WINNEBAGO COUNTY, WI (WTAQ-WLUK) – Water levels on Lake Winnebago are higher than the U.S. Army Corps of Engineers would like.
Officials say they’ve opened all the gates they safely can at dams to help bring those levels down, but engineers don’t expect levels to drop anytime soon.
While there may be room for concern, some residents living near the lake say they aren’t.
Resident Warren Lefever of Menasha tells FOX 11…
“In 25 years of living here, I’ve never once had water up where I was even concerned.”
More water is now flowing into Lake Winnebago than is flowing out, causing the water to rise.
Chadwick Shaw, with the U.S. Army Corps of Engineers, tells FOX 11 they drew the lake down to 1.4 feet at its Oshkosh measuring site last month, with the expectation that mother nature would take its course.
“As soon as we got down to that number, we started to see the warmup come and the snowmelt runoff starts. The lake has risen to about 2.5, as of today.”

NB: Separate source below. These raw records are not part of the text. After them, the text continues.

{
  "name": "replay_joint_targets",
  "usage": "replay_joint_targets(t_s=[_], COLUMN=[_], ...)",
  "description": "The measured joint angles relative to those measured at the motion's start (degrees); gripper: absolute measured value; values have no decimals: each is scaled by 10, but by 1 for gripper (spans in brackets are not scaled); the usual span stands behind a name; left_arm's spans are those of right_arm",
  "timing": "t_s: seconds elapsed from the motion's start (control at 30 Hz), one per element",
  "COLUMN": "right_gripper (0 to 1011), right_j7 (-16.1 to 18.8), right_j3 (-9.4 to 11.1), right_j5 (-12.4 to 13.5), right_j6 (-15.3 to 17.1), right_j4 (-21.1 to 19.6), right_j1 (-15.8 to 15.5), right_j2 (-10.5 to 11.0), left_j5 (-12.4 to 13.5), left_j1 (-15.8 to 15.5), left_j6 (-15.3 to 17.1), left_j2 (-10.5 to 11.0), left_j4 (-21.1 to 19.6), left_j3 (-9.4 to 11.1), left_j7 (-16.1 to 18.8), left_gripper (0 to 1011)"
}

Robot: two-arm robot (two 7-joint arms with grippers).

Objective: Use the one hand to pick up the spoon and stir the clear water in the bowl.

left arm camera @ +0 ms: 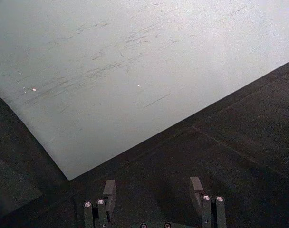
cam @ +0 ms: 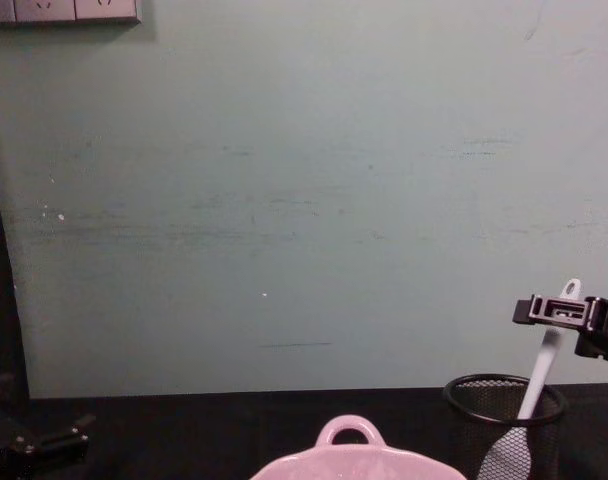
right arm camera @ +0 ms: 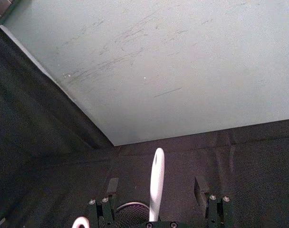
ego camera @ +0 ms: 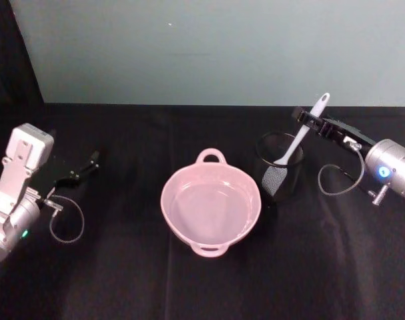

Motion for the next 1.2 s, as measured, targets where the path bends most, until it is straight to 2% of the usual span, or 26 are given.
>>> replay_joint_targets(t_s=[0.17,0.33,0.53,0.6,0.67,0.7,0.9,1.03,1.1,1.13,1.2], right_gripper=[994,890,734,654,624,554,390,228,189,139,118], right_j7=[0,0,0,0,0,0,-1,-1,-1,-1,-1], right_j3=[1,2,2,2,2,2,3,3,3,3,3], right_j5=[0,1,1,1,1,1,1,1,1,2,2], right_j6=[1,2,3,3,3,3,4,4,4,4,4], right_j4=[-1,-1,-2,-2,-2,-2,-2,-2,-2,-2,-2], right_j1=[-1,-1,-1,-2,-2,-2,-2,-2,-2,-2,-2], right_j2=[0,0,-1,-1,-1,-1,-1,-1,-1,-1,-1], left_j5=[0,0,0,0,0,0,0,0,0,0,0], left_j1=[0,0,0,0,0,0,0,0,0,0,0], left_j6=[0,0,0,0,0,0,0,0,0,0,0], left_j2=[0,0,0,0,0,0,0,0,0,0,0], left_j4=[0,0,0,0,0,0,0,0,0,0,0], left_j3=[0,0,0,0,0,0,0,0,0,0,0], left_j7=[0,0,0,0,0,0,0,0,0,0,0], left_gripper=[1011,1011,1011,1011,1011,1011,1011,1011,1011,1011,1011])
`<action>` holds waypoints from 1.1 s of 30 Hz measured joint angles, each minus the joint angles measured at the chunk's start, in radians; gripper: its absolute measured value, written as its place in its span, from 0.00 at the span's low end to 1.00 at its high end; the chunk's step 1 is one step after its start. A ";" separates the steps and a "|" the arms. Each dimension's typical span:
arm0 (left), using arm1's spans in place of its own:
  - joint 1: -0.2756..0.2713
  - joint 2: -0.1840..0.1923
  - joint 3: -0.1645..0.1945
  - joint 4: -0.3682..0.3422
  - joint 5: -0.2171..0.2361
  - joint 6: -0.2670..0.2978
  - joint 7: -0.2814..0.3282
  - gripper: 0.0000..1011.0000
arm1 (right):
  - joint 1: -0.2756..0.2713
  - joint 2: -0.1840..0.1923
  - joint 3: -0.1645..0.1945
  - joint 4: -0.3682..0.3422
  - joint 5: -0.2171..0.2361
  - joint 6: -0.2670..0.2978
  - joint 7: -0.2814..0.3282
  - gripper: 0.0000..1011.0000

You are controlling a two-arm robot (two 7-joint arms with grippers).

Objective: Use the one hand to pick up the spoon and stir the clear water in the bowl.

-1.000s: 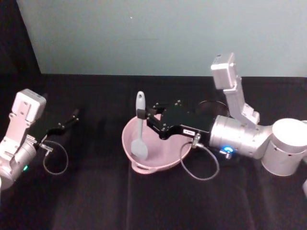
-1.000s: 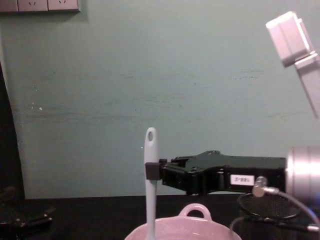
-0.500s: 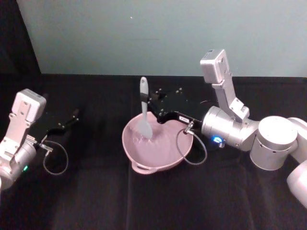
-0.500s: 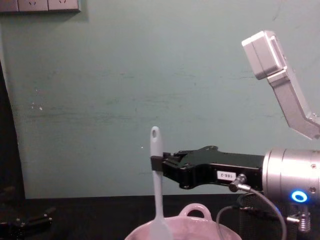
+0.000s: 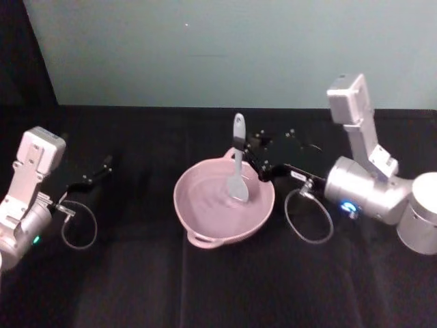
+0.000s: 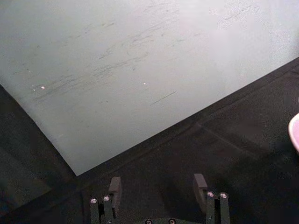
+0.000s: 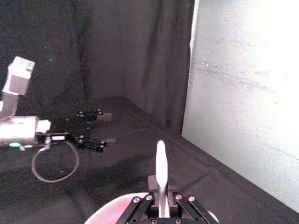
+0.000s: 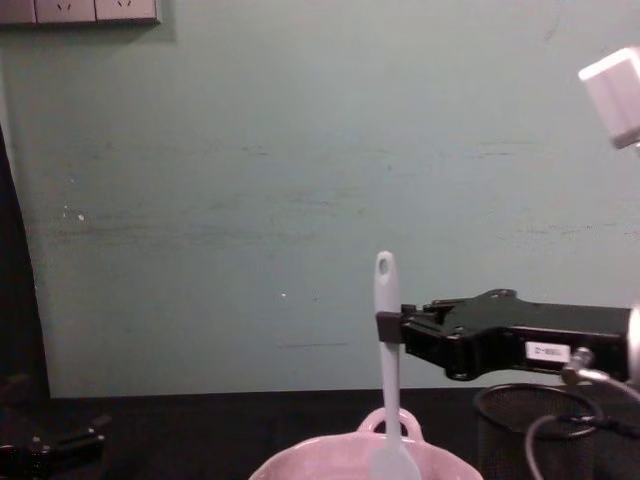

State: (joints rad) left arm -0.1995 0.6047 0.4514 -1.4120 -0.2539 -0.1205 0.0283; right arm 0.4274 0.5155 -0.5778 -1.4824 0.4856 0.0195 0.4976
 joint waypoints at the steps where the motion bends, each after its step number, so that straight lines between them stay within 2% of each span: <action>1: 0.000 0.000 0.000 0.000 0.000 0.000 0.000 1.00 | -0.008 0.006 0.005 -0.010 0.004 0.003 0.002 0.11; 5: 0.000 0.000 0.000 0.000 0.000 0.000 0.000 1.00 | -0.059 0.032 0.027 -0.077 0.035 0.023 0.021 0.11; 8: 0.000 0.000 0.000 0.000 0.000 0.000 0.000 1.00 | -0.079 0.035 0.029 -0.101 0.044 0.032 0.031 0.11; 16: 0.000 0.000 0.000 0.000 0.000 0.000 0.000 1.00 | -0.099 0.000 0.012 -0.112 0.048 0.050 0.056 0.11; 20: 0.000 0.000 0.000 0.000 0.000 0.000 0.000 1.00 | -0.081 -0.041 -0.009 -0.076 0.029 0.042 0.061 0.11; 24: 0.000 0.000 0.000 0.000 0.000 0.000 0.000 1.00 | -0.050 -0.094 -0.022 -0.012 -0.006 0.004 0.058 0.11; 28: 0.000 0.000 0.000 0.000 0.000 0.000 0.000 1.00 | -0.023 -0.141 -0.023 0.051 -0.038 -0.030 0.038 0.11; 33: 0.000 0.000 0.000 0.000 0.000 0.000 0.000 1.00 | 0.001 -0.180 -0.009 0.113 -0.069 -0.060 0.004 0.11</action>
State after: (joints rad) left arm -0.1995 0.6047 0.4514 -1.4120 -0.2539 -0.1205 0.0283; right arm 0.4284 0.3350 -0.5866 -1.3693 0.4165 -0.0407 0.5019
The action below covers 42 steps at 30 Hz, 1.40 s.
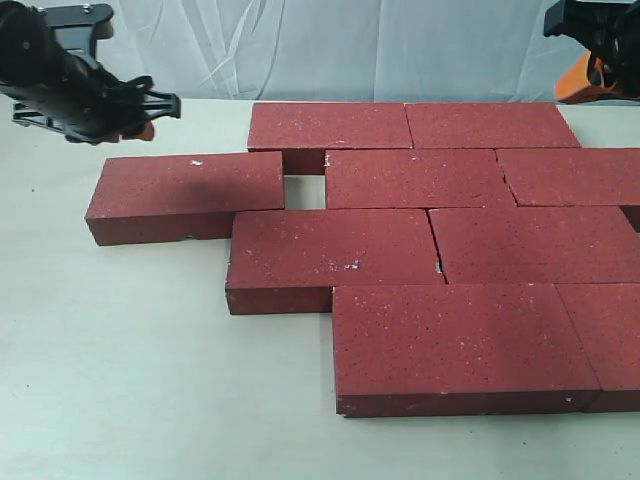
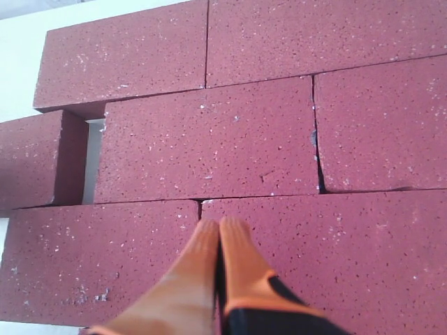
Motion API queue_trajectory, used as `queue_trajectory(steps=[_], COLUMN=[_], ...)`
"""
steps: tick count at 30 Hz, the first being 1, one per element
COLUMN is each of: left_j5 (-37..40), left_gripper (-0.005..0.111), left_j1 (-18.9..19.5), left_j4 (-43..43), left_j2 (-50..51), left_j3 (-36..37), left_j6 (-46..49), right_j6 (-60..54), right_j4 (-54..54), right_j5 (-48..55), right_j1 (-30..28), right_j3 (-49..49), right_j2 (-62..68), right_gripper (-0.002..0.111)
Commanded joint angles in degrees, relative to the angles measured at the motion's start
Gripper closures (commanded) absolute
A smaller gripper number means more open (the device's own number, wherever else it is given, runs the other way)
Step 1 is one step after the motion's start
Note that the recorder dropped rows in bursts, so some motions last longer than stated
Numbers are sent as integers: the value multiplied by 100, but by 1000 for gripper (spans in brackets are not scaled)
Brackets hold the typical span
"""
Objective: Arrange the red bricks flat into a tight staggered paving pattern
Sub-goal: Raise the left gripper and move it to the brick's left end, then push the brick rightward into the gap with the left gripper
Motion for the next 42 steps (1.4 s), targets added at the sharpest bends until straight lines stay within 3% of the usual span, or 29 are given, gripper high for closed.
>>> queue_trajectory(steps=[1, 5, 10, 26, 33, 37, 42], left_j5=[245, 338, 338, 471, 169, 39, -1], left_gripper=[70, 83, 106, 107, 107, 107, 107], left_j1=[567, 988, 1195, 1207, 1207, 1207, 1197], left_j4=[80, 80, 235, 452, 398, -424, -2125], left_j2=[-61, -35, -35, 726, 1056, 1148, 1158], left_j3=[8, 8, 8, 8, 8, 8, 8], left_j6=[-26, -26, -26, -14, 184, 921, 2767], right_j6=[-36, -36, -36, -36, -36, -36, -36], right_j4=[23, 23, 23, 23, 23, 23, 23], right_j5=[-28, -28, -41, -57, -67, -67, -79], right_j1=[-27, -27, -27, -27, -27, -27, -27], right_j3=[19, 19, 19, 19, 19, 19, 19], right_j2=[10, 10, 10, 10, 10, 10, 10], right_gripper=[109, 109, 109, 109, 109, 109, 109])
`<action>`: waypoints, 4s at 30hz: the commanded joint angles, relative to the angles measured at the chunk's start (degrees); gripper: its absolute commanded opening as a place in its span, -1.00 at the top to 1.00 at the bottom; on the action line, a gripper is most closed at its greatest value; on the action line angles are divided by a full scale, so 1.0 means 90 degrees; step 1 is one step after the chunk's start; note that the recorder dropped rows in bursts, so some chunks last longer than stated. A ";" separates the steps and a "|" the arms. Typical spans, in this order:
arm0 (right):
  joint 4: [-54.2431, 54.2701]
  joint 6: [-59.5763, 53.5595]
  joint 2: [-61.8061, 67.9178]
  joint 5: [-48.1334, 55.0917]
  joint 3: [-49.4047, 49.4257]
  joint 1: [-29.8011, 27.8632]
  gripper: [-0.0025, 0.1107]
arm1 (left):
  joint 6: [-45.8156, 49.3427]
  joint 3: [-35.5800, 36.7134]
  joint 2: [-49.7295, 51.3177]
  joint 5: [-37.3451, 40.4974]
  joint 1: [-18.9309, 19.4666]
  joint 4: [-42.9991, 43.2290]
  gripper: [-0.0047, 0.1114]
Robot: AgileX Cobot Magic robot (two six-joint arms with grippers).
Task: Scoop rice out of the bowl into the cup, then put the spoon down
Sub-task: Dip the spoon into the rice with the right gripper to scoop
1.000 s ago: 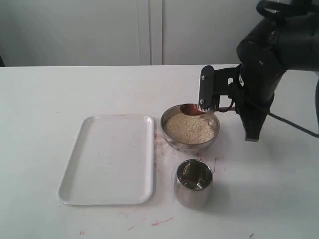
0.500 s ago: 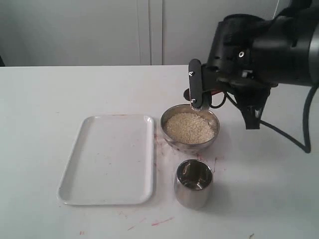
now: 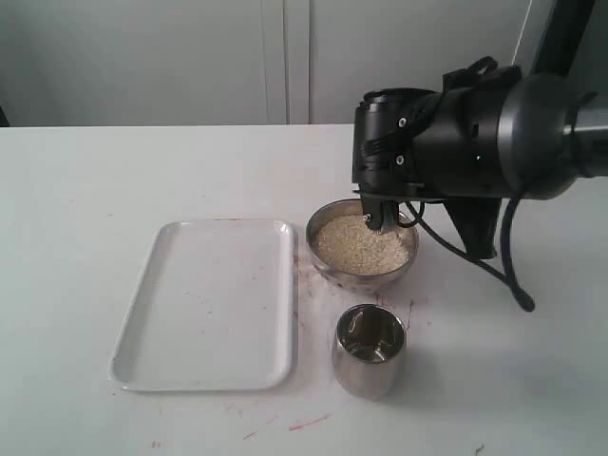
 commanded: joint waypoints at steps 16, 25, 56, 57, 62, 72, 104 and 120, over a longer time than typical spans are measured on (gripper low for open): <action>0.0192 -0.0605 0.0545 -0.0595 0.0021 0.0011 0.96 | -0.0037 0.0058 -0.0019 0.0213 -0.0014 0.0000 0.67; 0.0252 -0.0619 0.0698 -0.0707 0.0021 0.0011 0.96 | -0.0037 0.0058 -0.0019 0.0213 -0.0014 0.0000 0.67; 0.1277 -0.0725 0.0698 -0.1421 0.0021 0.0011 0.96 | -0.0037 0.0058 -0.0019 0.0213 -0.0014 0.0000 0.67; 0.1325 -0.0725 0.0698 -0.1439 0.0021 0.0011 0.96 | -0.0037 0.0058 -0.0019 0.0213 -0.0014 0.0000 0.67; 0.1372 -0.0606 0.0698 -0.1428 0.0021 0.0011 0.96 | -0.0037 0.0058 -0.0019 0.0213 -0.0014 0.0000 0.67; 0.1370 -0.0210 0.0698 -0.1419 0.0021 -0.0005 0.96 | -0.0037 0.0058 -0.0019 0.0213 -0.0014 0.0000 0.67; 0.1845 -0.0017 0.0238 -0.1396 0.0021 -0.0393 0.96 | -0.0037 0.0058 -0.0019 0.0213 -0.0014 0.0000 0.67; 0.2034 -0.0017 0.0115 -0.1179 0.0035 -0.0423 0.96 | -0.0037 0.0058 -0.0019 0.0213 -0.0014 0.0000 0.67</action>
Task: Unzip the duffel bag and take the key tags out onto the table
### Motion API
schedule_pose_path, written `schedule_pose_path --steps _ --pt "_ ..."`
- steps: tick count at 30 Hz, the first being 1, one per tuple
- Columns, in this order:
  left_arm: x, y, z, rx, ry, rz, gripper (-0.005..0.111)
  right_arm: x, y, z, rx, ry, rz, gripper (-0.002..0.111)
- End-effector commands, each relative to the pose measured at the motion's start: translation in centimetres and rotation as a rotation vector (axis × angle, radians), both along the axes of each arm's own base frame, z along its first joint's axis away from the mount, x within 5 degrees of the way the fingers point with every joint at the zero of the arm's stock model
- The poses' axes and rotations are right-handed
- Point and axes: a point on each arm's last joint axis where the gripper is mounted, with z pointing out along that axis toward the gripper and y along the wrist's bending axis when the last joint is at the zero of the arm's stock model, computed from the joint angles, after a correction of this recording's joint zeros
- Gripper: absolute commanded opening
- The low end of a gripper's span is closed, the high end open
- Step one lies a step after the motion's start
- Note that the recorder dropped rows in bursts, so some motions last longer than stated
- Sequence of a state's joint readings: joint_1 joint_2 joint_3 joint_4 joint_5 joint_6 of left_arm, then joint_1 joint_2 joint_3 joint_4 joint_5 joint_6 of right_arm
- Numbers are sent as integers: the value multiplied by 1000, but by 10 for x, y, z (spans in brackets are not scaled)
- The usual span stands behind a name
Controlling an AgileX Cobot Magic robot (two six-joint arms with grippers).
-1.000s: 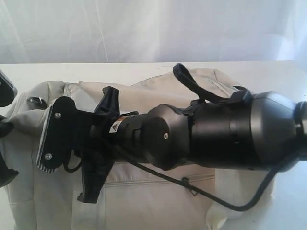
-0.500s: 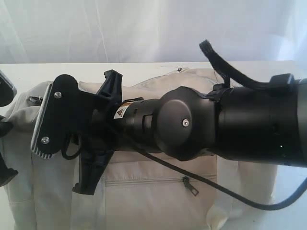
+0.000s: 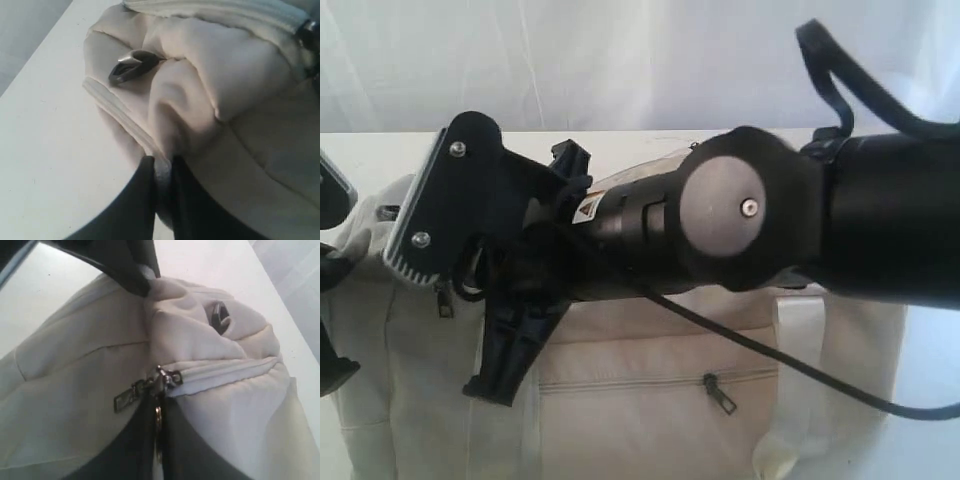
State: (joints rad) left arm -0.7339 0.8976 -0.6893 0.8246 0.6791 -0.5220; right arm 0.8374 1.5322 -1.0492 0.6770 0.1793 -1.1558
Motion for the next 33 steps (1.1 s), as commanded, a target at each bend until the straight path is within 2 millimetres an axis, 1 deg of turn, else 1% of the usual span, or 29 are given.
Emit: schedule_pose_path --steps 1,5,11,14,16,19,21,25,27,28,30,33 --pt "-1 3 2 13 -14 4 0 2 -14 8 7 76 -12 0" --pt "-1 3 2 13 -14 4 0 3 -21 4 -17 162 -9 0" --pt "-1 3 2 13 -14 4 0 3 -22 0 -55 167 10 0" --pt "-1 3 2 13 -14 4 0 5 -20 -6 -67 179 10 0" --pt "-1 3 2 13 -14 4 0 7 -18 -14 -87 203 13 0" --pt "-1 3 2 13 -14 4 0 11 -12 -37 -141 268 23 0" --pt "-1 3 2 13 -14 4 0 13 -10 -44 -155 284 23 0" --pt "-1 3 2 13 -14 4 0 13 -10 -48 -164 295 27 0" --pt "-1 3 2 13 -14 4 0 13 -10 -48 -165 298 29 5" --pt "-1 3 2 13 -14 4 0 12 -10 -48 -168 304 33 12" --pt "-1 3 2 13 -14 4 0 11 -10 -49 -176 314 42 20" --pt "-1 3 2 13 -14 4 0 11 -10 -49 -176 314 42 21"
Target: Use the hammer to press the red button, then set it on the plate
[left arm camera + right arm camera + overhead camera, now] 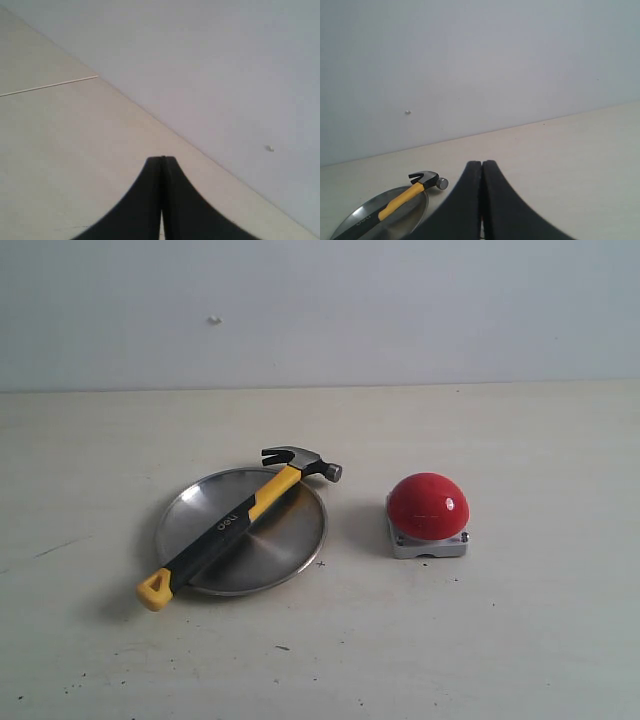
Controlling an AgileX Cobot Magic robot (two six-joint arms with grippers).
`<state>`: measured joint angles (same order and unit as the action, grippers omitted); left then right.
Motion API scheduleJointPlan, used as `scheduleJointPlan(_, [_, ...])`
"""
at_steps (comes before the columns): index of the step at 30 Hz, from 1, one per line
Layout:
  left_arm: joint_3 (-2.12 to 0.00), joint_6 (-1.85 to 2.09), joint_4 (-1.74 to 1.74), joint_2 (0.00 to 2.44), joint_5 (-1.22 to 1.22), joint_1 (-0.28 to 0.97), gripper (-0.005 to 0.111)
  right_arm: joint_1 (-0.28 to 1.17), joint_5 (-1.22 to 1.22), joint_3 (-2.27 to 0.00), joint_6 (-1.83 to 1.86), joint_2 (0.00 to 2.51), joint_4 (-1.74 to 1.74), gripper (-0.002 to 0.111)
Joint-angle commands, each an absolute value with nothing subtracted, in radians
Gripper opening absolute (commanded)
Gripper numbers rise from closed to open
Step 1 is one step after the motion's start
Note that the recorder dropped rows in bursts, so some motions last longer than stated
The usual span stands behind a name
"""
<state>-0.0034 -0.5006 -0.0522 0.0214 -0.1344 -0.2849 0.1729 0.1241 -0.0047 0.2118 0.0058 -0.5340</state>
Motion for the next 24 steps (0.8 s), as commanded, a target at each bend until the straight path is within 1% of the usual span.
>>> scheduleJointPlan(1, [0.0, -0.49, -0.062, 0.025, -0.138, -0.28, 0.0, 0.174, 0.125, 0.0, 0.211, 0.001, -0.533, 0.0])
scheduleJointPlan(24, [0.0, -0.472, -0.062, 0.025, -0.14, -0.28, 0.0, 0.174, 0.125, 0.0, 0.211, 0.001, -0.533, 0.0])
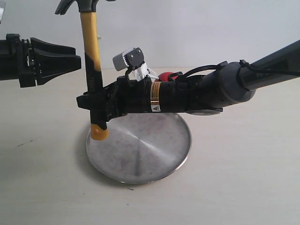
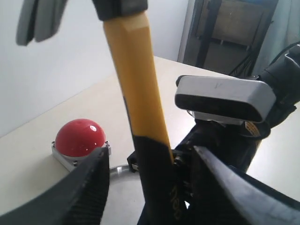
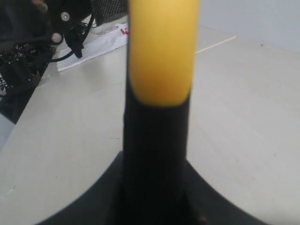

This isn’t troubling residents like Lefever, who lives just feet away from the lake in Menasha.
“The water level at this end of the lake…at this time of the year, the water is down, so it doesn’t come up that high. Actually, before we get flooded, the town of Appleton would be, because we’re up that much higher.”
Lake Winnebago water levels are controlled by the dams in Neenah and Menasha. Shaw says all six gates at the Menasha Dam are open but, in Neenah, only seven of the nine “needle gates” are open.
“It’s kind of the emergency two gates to open those, and it’s because we get flooding immediately impacting a couple of the paper mills right there adjacent and the ThedaCare hospital starts to see flood impacts in their parking lot, and it can come up higher than that.”
With recent rains and the melting snow rapidly flowing, Shaw says currently the U.S. Army Corps of Engineers has done all it can do to lower the levels.
But he says there’s still at least 15 inches of snow in the northern portion of the basin waiting to melt.
“That still needs to come into the basin, so it’s going to be, unfortunately, awhile before conditions return to what we would consider normal.”
The Army Corps of Engineers says high flow on the Fox River may cause dangerous conditions. It’s asking people to be careful on or near the river, especially areas closer to the dams.